Work required: All lines in the data that hold the word "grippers" need copying.

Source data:

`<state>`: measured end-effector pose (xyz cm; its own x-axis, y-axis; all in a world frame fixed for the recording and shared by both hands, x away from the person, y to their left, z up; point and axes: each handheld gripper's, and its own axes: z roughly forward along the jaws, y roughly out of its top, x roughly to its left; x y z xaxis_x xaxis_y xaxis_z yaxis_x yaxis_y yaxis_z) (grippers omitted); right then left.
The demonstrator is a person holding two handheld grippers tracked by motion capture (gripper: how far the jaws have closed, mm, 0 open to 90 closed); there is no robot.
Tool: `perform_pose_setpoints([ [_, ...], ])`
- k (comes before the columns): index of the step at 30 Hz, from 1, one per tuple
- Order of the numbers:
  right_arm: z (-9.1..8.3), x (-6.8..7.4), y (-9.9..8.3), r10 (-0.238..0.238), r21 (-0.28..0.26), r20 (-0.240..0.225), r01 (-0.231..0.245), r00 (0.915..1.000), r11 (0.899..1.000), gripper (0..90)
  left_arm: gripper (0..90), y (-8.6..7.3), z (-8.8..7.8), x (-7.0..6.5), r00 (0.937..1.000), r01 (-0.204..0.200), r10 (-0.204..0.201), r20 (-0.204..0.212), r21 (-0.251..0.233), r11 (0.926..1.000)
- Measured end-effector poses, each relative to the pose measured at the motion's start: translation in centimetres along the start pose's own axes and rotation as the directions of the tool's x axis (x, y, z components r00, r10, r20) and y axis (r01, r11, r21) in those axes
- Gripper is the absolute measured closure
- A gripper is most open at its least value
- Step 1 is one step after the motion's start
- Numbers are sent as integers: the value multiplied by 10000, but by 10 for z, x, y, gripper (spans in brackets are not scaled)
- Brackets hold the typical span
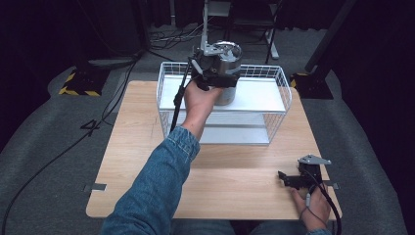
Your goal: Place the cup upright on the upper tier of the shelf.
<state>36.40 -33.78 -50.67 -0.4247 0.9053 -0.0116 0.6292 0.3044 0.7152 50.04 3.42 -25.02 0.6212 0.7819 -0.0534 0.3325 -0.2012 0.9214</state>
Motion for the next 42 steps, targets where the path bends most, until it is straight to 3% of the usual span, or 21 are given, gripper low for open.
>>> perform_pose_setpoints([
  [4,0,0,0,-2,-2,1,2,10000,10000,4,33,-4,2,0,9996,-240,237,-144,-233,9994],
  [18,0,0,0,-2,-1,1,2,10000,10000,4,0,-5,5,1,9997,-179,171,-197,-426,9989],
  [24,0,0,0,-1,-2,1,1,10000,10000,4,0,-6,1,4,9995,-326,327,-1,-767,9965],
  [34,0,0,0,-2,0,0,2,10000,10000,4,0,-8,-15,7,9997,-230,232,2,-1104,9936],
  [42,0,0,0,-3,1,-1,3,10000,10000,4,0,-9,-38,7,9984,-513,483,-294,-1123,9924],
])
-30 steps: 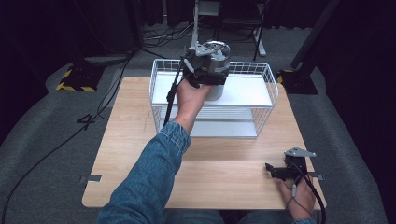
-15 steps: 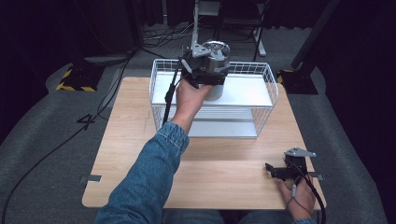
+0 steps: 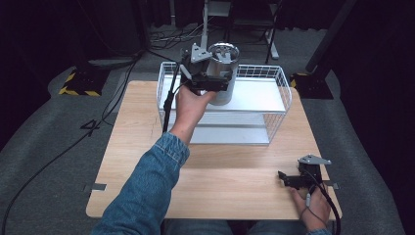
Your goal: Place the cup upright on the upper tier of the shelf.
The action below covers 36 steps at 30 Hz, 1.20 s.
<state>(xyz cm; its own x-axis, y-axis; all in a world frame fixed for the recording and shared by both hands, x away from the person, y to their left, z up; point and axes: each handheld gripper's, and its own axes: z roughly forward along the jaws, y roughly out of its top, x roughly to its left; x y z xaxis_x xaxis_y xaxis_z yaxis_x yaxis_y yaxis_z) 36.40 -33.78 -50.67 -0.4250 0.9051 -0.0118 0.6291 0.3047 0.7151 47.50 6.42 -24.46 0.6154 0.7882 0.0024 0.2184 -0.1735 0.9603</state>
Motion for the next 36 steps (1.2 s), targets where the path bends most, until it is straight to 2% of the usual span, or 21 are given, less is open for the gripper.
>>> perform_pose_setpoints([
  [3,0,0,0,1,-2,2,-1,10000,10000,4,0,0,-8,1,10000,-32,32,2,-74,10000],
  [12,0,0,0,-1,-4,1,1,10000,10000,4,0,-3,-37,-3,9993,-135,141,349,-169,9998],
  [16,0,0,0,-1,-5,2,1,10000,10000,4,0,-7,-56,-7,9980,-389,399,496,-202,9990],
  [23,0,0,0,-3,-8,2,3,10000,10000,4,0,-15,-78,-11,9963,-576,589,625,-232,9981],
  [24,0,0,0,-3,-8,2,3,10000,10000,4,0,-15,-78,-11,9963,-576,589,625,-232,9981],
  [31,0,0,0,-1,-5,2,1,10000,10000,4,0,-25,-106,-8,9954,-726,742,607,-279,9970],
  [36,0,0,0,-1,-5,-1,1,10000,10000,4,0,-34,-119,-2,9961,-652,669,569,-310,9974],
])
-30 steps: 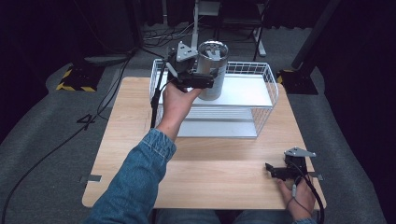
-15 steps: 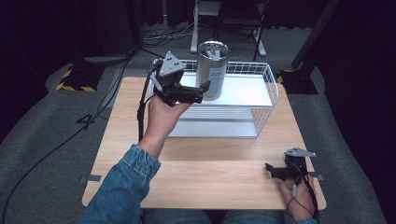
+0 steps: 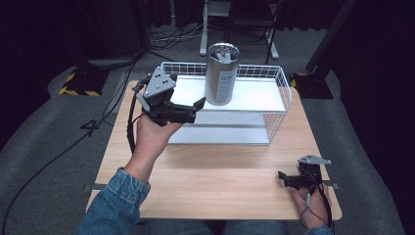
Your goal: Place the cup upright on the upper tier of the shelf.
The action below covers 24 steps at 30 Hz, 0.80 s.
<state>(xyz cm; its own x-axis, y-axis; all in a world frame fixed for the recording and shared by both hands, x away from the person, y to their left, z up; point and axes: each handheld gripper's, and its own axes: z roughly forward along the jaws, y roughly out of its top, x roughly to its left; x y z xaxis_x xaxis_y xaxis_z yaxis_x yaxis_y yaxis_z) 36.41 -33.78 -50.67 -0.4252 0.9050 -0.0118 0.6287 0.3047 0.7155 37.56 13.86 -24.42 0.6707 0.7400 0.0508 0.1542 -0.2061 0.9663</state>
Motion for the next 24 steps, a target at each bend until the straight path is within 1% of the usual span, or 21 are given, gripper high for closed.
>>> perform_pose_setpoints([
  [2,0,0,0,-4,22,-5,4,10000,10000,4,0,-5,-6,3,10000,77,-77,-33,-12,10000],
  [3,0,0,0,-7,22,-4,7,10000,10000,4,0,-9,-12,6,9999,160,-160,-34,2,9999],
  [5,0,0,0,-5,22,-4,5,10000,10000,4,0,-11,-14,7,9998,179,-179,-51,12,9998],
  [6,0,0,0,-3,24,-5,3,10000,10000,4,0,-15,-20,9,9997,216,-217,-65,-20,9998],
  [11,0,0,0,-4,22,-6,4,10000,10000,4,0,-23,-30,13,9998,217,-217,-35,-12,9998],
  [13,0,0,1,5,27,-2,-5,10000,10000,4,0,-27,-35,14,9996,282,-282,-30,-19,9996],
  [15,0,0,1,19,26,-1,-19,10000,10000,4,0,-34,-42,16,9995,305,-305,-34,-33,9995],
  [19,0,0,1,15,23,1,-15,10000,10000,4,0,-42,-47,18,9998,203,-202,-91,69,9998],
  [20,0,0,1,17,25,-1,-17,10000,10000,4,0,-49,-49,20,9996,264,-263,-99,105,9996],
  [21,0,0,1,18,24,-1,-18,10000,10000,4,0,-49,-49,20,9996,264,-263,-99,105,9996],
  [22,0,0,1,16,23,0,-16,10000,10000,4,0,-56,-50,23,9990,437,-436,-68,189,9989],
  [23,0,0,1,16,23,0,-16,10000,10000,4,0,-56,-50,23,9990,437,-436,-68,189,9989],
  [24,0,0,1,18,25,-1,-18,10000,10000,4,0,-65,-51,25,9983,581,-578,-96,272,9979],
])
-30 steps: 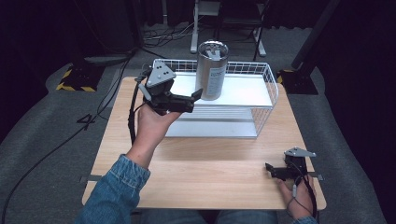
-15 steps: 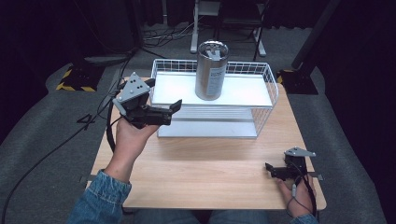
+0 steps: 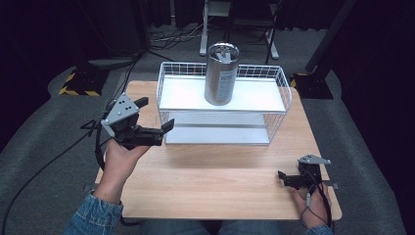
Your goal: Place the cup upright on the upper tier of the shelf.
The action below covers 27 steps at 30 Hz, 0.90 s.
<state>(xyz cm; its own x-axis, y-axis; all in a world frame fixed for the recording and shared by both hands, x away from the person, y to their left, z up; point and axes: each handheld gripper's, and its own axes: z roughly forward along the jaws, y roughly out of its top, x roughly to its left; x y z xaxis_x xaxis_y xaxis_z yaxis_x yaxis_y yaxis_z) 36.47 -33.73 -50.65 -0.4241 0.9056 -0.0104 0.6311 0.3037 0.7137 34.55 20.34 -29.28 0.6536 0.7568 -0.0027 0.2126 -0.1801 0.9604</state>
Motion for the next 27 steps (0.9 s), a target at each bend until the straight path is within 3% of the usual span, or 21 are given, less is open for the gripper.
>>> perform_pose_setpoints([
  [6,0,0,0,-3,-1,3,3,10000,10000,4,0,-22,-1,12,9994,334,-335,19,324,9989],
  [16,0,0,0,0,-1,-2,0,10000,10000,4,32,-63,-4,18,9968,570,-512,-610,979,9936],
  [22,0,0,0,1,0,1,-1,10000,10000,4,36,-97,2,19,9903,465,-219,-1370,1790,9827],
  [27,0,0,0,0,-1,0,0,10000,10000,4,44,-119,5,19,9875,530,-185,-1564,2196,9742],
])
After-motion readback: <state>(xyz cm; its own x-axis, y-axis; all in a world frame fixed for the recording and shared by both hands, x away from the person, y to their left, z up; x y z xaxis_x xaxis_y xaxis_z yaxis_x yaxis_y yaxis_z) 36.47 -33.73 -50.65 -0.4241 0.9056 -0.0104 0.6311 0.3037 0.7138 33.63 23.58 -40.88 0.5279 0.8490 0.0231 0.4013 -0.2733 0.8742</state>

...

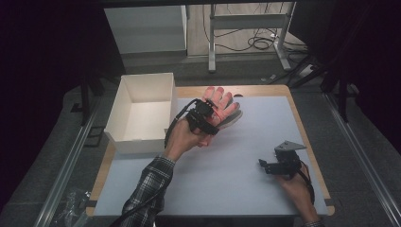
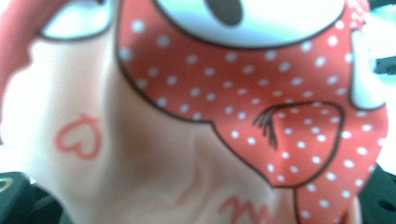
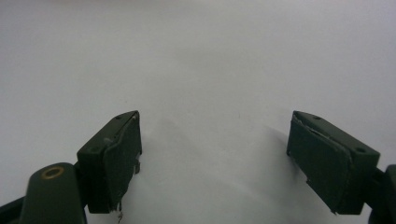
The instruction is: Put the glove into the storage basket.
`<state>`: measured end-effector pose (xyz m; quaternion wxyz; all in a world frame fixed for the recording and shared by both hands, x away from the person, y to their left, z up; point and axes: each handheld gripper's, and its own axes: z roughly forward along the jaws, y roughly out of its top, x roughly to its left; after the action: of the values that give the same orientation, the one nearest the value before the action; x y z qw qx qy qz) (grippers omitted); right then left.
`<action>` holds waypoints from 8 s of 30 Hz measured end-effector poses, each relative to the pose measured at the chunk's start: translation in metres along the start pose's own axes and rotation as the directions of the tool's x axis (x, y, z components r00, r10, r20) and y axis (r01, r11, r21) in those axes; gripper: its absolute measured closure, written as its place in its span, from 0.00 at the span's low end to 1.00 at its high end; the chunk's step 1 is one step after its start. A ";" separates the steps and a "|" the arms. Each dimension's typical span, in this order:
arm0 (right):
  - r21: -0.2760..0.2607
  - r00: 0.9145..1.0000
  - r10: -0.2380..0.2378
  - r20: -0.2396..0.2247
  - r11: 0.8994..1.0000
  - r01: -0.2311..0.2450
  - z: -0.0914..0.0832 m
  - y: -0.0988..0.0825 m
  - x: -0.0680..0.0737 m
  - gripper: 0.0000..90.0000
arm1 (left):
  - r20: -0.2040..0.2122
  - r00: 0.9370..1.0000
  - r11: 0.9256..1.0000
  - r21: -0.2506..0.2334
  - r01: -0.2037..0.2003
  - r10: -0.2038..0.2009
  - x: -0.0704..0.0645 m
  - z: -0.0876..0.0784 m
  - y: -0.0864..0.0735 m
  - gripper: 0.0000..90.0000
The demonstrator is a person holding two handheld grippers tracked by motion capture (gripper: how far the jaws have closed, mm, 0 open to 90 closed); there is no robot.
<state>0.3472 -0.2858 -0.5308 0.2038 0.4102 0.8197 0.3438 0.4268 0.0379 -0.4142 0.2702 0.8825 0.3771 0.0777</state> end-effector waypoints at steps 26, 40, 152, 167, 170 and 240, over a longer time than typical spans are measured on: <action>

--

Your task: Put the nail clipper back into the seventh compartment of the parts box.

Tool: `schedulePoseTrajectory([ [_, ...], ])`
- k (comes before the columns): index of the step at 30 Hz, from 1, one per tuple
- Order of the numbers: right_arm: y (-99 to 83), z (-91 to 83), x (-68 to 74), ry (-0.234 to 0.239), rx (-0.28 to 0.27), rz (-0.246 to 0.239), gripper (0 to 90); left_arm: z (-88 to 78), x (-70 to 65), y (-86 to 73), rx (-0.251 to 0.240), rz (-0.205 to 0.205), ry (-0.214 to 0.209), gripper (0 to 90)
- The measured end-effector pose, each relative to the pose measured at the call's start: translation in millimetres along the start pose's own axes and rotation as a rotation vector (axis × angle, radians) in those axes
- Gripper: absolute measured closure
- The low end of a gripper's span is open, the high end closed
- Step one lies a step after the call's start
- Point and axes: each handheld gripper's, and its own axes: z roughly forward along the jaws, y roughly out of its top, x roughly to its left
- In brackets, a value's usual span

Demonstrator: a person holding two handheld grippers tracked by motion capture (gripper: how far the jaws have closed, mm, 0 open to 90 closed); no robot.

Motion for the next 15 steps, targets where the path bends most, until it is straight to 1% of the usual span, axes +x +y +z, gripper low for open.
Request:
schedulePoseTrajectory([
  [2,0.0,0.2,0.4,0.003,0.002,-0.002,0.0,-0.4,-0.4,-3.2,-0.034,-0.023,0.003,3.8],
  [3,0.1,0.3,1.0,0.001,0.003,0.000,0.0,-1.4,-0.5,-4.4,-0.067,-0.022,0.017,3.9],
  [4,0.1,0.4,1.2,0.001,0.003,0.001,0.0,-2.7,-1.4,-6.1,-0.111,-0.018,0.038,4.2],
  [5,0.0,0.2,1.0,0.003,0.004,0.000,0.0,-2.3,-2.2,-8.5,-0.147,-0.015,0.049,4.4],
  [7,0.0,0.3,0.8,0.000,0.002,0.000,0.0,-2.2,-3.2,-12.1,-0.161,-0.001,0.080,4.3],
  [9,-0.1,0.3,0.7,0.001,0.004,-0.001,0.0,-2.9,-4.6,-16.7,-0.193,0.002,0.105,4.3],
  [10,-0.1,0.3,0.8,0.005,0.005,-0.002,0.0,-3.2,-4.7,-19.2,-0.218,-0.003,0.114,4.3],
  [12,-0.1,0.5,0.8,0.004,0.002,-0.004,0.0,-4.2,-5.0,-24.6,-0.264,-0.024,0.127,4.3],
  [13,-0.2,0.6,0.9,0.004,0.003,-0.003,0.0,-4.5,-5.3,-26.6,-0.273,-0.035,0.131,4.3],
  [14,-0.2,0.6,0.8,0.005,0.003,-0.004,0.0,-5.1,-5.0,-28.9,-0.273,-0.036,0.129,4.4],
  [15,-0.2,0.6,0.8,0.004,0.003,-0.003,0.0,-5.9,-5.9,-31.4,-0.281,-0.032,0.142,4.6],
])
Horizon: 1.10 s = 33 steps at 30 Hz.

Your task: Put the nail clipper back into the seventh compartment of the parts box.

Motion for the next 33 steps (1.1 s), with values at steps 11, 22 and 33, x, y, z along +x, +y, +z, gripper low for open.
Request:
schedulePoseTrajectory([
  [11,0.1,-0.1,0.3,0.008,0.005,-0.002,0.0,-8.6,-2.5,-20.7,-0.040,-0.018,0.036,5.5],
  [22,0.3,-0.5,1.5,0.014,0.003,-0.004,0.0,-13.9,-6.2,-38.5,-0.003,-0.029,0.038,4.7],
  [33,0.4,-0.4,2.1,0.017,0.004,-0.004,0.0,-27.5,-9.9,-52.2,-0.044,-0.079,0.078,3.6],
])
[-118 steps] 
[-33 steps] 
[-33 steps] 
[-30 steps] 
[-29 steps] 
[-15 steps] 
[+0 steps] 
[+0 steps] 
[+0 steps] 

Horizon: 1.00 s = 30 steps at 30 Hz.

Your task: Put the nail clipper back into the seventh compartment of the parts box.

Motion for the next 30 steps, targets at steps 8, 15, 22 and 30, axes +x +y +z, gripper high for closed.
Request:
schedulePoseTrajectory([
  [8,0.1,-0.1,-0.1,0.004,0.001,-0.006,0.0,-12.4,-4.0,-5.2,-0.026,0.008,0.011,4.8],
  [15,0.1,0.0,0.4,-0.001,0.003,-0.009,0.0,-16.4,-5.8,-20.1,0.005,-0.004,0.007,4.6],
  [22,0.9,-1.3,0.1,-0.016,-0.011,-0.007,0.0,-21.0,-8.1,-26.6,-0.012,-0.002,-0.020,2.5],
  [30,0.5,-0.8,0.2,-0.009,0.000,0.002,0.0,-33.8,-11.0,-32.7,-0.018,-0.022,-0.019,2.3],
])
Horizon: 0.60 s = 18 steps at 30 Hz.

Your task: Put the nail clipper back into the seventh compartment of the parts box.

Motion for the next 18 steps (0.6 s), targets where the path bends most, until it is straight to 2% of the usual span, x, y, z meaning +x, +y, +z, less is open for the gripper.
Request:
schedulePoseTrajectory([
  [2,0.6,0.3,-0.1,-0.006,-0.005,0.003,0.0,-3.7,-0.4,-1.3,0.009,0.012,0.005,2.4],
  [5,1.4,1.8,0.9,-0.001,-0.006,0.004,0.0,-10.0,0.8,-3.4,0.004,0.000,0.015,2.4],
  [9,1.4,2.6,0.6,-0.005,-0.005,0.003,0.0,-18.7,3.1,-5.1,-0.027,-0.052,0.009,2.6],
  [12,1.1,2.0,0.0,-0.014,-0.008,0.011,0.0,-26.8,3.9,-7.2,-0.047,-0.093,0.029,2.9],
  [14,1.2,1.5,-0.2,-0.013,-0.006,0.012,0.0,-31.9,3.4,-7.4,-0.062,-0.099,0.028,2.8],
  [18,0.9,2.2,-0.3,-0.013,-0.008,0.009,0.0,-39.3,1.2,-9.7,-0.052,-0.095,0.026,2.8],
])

Answer:
`<state>`: measured end-effector pose (xyz cm; its own x-axis, y-axis; all in a world frame fixed for the recording and shared by both hands, x away from the person, y to their left, z up; point and axes: each handheld gripper's, and its own axes: z roughly forward along the jaws, y roughly out of its top, x roughly to its left; x y z xaxis_x xaxis_y xaxis_z yaxis_x yaxis_y yaxis_z) (grippers omitted); right then left.
The demonstrator is a person holding two handheld grippers tracked by motion capture (gripper: how far the jaws have closed, mm, 0 open to 90 closed); there is no robot.
`<state>`: measured end-effector pose (xyz m; quaternion wxyz; all in a world frame fixed for the recording and shared by both hands, x away from the person, y to their left, z up; point and axes: each handheld gripper's, and its own axes: z roughly forward along the jaws, y roughly out of its top, x roughly to its left; after the action: of the values that give the same orientation, the one nearest the value before the action; x y z qw qx qy qz) (grippers omitted); right then left.
The demonstrator is a person holding two handheld grippers tracked by motion capture (gripper: how far the jaws have closed, mm, 0 open to 90 closed); there is no robot.
Demonstrator: a person holding two handheld grippers tracked by motion capture (gripper: how far the jaws have closed, mm, 0 open to 90 closed); no robot.

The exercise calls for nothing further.